What you will do: Scan the material below and copy every line holding the word "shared".

Collected material:
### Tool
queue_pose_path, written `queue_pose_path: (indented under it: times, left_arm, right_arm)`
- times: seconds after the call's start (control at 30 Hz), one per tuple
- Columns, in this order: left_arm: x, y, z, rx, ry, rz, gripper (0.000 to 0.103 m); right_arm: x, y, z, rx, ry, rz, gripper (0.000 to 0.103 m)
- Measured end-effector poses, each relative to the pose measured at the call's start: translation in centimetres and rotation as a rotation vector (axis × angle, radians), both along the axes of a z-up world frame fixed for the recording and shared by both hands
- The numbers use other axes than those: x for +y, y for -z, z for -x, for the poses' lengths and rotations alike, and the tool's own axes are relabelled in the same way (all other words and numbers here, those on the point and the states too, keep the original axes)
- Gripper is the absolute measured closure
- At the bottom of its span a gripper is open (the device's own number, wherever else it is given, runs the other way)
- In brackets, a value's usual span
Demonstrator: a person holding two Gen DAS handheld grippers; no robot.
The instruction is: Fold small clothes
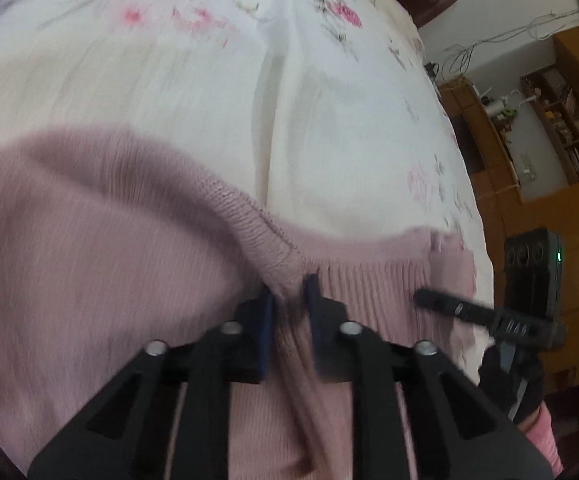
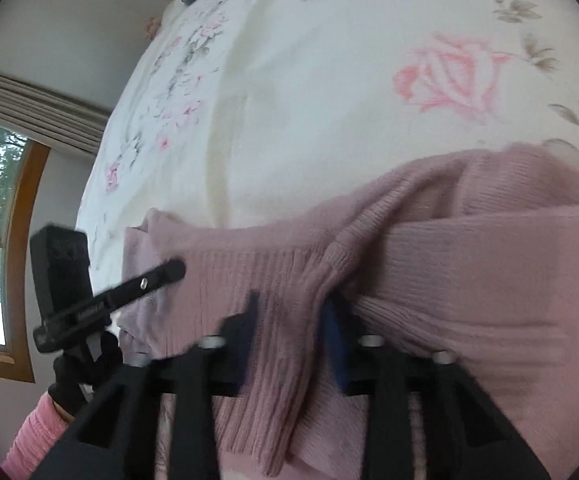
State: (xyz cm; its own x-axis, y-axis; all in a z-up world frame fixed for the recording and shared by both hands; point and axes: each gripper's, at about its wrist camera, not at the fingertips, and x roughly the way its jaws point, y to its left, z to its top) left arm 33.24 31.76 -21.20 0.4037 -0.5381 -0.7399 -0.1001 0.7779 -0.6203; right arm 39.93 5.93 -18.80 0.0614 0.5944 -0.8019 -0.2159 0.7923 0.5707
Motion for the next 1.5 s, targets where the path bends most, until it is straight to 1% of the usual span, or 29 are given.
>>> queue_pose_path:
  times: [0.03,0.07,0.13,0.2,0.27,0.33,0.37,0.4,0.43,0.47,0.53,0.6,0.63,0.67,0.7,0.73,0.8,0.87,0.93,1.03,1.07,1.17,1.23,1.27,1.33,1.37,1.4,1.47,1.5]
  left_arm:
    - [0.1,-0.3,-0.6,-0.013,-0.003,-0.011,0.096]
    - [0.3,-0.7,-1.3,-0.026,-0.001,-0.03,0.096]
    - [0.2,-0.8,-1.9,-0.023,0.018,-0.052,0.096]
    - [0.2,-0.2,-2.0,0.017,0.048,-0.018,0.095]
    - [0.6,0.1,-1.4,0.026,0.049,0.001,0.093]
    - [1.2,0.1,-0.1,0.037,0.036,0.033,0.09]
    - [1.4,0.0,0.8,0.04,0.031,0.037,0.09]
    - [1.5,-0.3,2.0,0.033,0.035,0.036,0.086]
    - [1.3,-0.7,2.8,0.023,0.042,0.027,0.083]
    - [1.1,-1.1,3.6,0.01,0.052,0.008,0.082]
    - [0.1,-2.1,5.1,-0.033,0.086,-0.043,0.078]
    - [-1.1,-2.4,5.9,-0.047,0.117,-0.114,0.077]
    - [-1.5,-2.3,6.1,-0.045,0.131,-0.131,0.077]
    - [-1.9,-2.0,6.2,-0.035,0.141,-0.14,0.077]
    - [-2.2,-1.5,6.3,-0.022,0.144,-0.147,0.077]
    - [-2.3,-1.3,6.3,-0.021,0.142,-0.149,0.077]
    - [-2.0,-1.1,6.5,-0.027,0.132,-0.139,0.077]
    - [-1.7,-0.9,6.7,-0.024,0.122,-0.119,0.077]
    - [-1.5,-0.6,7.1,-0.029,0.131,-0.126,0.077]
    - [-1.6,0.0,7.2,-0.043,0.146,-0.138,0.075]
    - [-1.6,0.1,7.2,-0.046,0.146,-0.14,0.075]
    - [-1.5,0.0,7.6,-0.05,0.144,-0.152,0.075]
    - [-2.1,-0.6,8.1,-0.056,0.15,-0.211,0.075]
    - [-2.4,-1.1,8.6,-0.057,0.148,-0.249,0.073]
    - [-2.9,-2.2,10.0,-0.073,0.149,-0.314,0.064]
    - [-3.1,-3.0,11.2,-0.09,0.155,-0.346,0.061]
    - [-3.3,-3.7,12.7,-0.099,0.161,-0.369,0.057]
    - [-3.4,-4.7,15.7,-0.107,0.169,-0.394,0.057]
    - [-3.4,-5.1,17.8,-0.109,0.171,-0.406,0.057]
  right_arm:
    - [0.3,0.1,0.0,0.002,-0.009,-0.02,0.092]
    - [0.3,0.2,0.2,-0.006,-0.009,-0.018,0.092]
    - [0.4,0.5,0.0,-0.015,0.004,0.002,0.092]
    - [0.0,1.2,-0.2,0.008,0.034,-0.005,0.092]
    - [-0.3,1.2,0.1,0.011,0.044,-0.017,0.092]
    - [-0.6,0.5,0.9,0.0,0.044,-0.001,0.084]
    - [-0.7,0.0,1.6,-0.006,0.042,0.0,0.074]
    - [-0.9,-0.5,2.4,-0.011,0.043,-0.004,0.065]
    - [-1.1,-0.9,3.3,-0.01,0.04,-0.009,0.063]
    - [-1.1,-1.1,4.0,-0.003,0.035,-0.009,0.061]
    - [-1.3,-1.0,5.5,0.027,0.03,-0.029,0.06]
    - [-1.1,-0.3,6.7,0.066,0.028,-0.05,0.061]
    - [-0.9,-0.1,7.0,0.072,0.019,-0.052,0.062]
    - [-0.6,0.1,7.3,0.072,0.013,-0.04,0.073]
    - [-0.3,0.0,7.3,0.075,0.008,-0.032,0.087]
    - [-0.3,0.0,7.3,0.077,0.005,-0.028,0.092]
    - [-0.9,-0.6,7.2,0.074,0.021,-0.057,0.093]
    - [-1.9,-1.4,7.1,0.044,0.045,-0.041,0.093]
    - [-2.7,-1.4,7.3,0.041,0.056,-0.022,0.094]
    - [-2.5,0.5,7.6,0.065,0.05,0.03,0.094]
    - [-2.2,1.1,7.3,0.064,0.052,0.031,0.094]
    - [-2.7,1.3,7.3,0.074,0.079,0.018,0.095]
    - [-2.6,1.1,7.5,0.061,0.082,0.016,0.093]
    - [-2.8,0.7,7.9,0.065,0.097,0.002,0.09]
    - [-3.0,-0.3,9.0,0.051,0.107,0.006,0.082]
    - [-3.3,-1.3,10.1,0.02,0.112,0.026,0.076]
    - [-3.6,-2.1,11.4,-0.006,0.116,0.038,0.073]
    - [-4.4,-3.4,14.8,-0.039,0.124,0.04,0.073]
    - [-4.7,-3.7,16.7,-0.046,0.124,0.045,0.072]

Expected output:
- Measured end-effector poses, each relative to the pose measured at the call's start: translation in centimetres and rotation as a rotation vector (axis × angle, radians), both along the axes of a z-up world frame fixed for the recording and shared by both hands
State: (xyz cm; its own x-axis, y-axis; all in a z-up world frame fixed for the recording and shared by both hands; point and axes: each gripper's, at about its wrist camera, not at the fingertips, and x roughly the way its jaws point, y to its left, z to its top) left arm 33.24 31.76 -21.20 0.4037 -0.5381 -0.7399 -0.1001 0.7779 -0.6203; right arm 39.93 5.93 -18.80 0.0614 0.5944 -0.8019 -0.2159 0.7923 0.5707

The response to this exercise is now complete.